Nun wird es Frühling. Achali, so heißt der Junge, sitzt wie an jedem anderen gewöhnlichen Tag mit den beiden liebsten Klassenkameradinnen, Nahim und Zama, in einem Café zwischen der Schule und dem Palast. Sie haben gerade die Lesebücher vor sich auf den Tisch gelegt und wiederholen, was sie heute im Unterricht über Erzählperspektiven durchgenommen haben. Aber plötzlich streift ein Gefühl seinen Körper — den Rücken, die Schultern — ein Frühlingswind. Der erhebt sich jetzt in den Dattelbaum, unter dem das Cafétischchen steht, und raschelt dort in den Palmblättern. Achalis Freundin Nahim klopft auf den Tisch.

„Achali! Hörst du zu?“

Er schreckt auf.

„Entschuldigung. Was war gerade?“

„Ob ein auktorialer Erzähler dasselbe ist wie ein allwissender.“

„Ach, das. Nein, das habe ich auch nicht ganz verstanden.“

„Dann fragen wir das morgen nach, oder?“

Ist der Wind noch da? Er schließt die Augen, reckt die Schultern. Dort, dort über sich hört er ihn. Dort streicht er durch die Palme. Wird er wieder hinunterhuschen? In den hohen Eukalyptusbäumen, die die gegenüberliegende Seite des staubigen Sandsträßchens säumen, rauscht auch ein Wind. Und plötzlich ist es Achali, als rufe der in den Eukalyptusblättern den, der hier gerade über seinem Kopf raschelt: Tahí! ruft er, Tahí, Tahí! Und tatsächlich steigt der nette Wind aus der Krone der Dattelpalme und fliegt hinüber zu dem anderen, der ihn gerufen hat. Aber bevor er über die Straße eilt, berührt er noch einmal Achalis Schultern. Der sieht sie jetzt nebeneinander davon sausen: Tahí ist nämlich nicht zu dem anderen in die Bäume geflogen — er fegt die Straße hinunter und wirbelt dabei ein wenig Staub vor sich her, und sein Bekannter springt rauschend von Eukalyptus zu Eukalyptus. Jetzt ist es windstill. Achali blickt ihnen noch nach. Tahí, glaubt er, ist sicher ein Junge in etwa seinem Alter. Der andere schien größer zu sein — vielleicht ein älterer Cousin?

„Achali!“

„Was? Ich habe doch gesagt, ich weiß es auch nicht!“

„Guten Morgen! Und wir haben doch schon gesagt: Wir fragen morgen noch mal nach!“

„Ach, stimmt. Tut mir leid. Ich habe gerade wieder nicht zugehört.“

„Hörst du jetzt zu?“

„Ja, versprochen.“ Die Winde sind ja auch fort.

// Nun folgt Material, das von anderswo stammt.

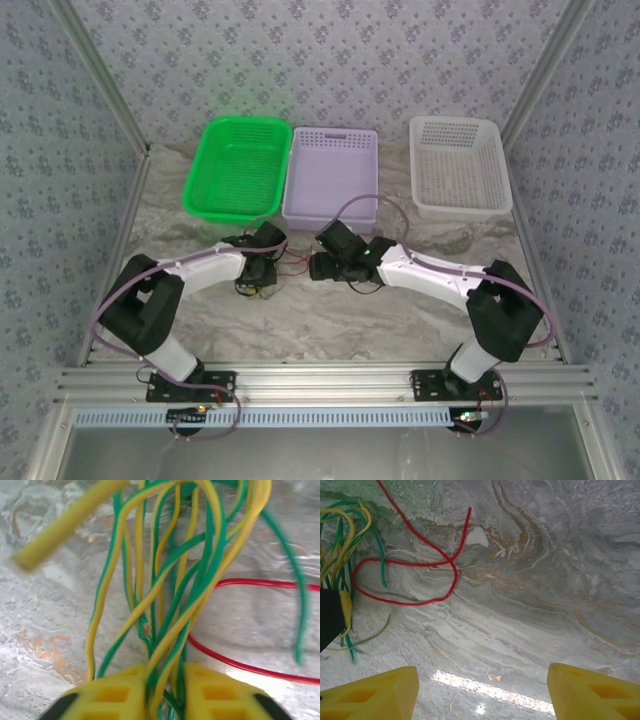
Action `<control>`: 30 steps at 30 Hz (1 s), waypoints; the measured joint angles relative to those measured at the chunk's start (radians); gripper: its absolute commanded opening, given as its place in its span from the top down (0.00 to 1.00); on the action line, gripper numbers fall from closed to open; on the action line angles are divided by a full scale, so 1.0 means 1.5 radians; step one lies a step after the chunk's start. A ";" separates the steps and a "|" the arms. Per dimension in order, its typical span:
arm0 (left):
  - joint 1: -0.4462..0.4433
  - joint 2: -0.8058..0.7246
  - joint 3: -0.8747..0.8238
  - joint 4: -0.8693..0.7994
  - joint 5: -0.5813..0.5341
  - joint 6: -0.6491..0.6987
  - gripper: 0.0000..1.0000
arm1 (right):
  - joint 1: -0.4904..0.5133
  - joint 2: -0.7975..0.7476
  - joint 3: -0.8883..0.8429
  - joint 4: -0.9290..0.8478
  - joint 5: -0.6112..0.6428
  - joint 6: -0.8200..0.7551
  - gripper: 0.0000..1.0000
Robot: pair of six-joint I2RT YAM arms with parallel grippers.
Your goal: Untangle the cables
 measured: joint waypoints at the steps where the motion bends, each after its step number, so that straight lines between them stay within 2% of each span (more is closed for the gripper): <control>1: -0.014 -0.002 0.001 -0.001 -0.011 0.007 1.00 | -0.001 0.000 0.000 0.000 0.004 0.000 0.30; 6: -0.061 -0.062 -0.016 0.006 -0.016 0.032 1.00 | -0.015 -0.006 -0.002 -0.003 0.024 0.000 0.30; 13: -0.066 -0.206 -0.066 0.073 0.058 0.077 1.00 | -0.050 -0.069 -0.050 0.000 0.031 0.000 0.29; 19: -0.066 -0.228 -0.068 0.092 0.088 0.093 1.00 | -0.084 -0.075 -0.075 0.021 -0.001 0.008 0.28; 23: -0.066 -0.228 -0.071 0.091 0.086 0.092 1.00 | -0.068 0.017 -0.005 0.032 -0.002 0.020 0.32; 27: -0.061 -0.229 -0.080 0.084 0.071 0.080 1.00 | -0.046 0.137 0.100 0.038 0.018 0.027 0.42; 30: -0.051 -0.246 -0.105 0.081 0.061 0.065 1.00 | -0.043 0.200 0.153 0.044 0.031 0.033 0.44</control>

Also schlagen sie die Geometriebücher auf. Dort gibt es in rechtwinkligen Dreiecken Hypotenusen und pro Hypotenuse zwei Tangenten und a-Quadrat plus b-Quadrat gleich c-Quadrat. Die Hypotenuse liegt dem rechten Winkel gegenüber. Die Formel heißt Satz des Pythagoras, obwohl Pythagoras vielleicht gar nichts mit dieser Formel zu tun hatte. Gut, hier verstehen sie alles. Als Achali und Nahim schon gähnend und erleichtert die Bücher zuschlagen, bricht Zama über die Tangenten in Lachen aus:

„Ich bin eine Tang-Ente!“, quakt sie.

Sie quaken und lachen alle drei und plaudern noch ein bisschen, dann trennen sie sich. Achali rennt die Straße zum Palast hinunter und kickt im Laufen den Staub, damit er ein wenig aufwirbelt. Er läuft zu seinem Zimmer, freut sich schon auf das, was er sich vornimmt: Kurz darauf sitzt er nämlich mit einem herrlich dicken Märchenbuch im Garten. Die Orangenbäume blühen gerade und er hat es sich zwischen ihnen im kühlen Gras gemütlich gemacht. Durch die Zweige springen kleine Vögel. Manchmal schaut er auf und sieht ihnen zu. Dann liest er weiter und träumt sich in eine verzauberte Welt voller Abenteuer hinein. Sogar als schon der frühe Abend den Horizont farbig spült, sitzt er noch immer dort. Seefahrer, die sich dunklen Meeren stellen, ihre Heimat eintauschen gegen wild schaukelnde Schiffe. Helden, die sich gegen zornige Herrscher auflehnen, sich trotzig verbarrikadieren in flirrenden Wüsten.